--- TASK GOAL ---
Starting at the first line of the data below, retype every line up to and including the one containing "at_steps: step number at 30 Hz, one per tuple".

--- PROVIDED MATERIAL ---
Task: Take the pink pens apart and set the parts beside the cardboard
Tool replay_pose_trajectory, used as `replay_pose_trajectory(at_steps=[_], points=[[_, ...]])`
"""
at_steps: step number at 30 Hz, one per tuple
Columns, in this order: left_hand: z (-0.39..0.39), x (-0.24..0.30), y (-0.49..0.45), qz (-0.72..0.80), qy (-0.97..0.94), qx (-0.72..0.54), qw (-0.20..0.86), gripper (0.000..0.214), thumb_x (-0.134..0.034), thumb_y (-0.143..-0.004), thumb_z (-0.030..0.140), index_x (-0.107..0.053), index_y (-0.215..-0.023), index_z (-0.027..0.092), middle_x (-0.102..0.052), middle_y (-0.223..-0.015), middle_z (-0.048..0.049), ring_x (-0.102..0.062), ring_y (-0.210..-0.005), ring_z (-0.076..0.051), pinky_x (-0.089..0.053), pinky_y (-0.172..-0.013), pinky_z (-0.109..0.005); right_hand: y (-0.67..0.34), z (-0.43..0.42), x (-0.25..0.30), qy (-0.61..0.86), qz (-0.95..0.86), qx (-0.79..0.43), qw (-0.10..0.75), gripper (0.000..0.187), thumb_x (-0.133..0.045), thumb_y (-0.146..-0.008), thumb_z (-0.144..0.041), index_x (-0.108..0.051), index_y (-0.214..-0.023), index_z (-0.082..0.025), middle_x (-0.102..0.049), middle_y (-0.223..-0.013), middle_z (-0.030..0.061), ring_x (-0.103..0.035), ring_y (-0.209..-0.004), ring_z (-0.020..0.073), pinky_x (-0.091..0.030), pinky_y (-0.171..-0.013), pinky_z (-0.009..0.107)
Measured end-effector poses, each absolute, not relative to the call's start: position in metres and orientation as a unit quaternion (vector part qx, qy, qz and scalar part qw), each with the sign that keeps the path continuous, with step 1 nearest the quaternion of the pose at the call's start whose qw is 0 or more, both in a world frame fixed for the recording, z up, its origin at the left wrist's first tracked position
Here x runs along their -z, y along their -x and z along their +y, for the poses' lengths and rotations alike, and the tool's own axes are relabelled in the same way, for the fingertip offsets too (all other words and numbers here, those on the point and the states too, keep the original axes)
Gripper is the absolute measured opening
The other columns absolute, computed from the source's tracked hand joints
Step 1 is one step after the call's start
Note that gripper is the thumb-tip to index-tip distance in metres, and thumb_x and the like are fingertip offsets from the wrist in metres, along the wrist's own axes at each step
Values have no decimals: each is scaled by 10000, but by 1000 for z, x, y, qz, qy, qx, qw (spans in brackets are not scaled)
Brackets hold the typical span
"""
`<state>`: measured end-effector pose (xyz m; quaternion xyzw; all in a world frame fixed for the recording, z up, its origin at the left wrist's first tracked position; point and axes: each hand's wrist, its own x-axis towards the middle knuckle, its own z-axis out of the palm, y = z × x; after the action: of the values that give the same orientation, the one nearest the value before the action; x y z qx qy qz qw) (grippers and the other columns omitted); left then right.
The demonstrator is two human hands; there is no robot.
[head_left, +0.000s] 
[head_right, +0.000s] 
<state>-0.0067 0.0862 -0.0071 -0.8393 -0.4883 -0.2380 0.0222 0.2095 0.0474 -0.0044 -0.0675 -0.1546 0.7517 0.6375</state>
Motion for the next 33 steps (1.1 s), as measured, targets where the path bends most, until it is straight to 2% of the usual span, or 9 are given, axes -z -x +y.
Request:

--- EXERCISE SOLUTION ---
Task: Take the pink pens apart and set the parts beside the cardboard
Tool replay_pose_trajectory, used as `replay_pose_trajectory(at_steps=[_], points=[[_, ...]])`
"""
at_steps: step number at 30 Hz, one per tuple

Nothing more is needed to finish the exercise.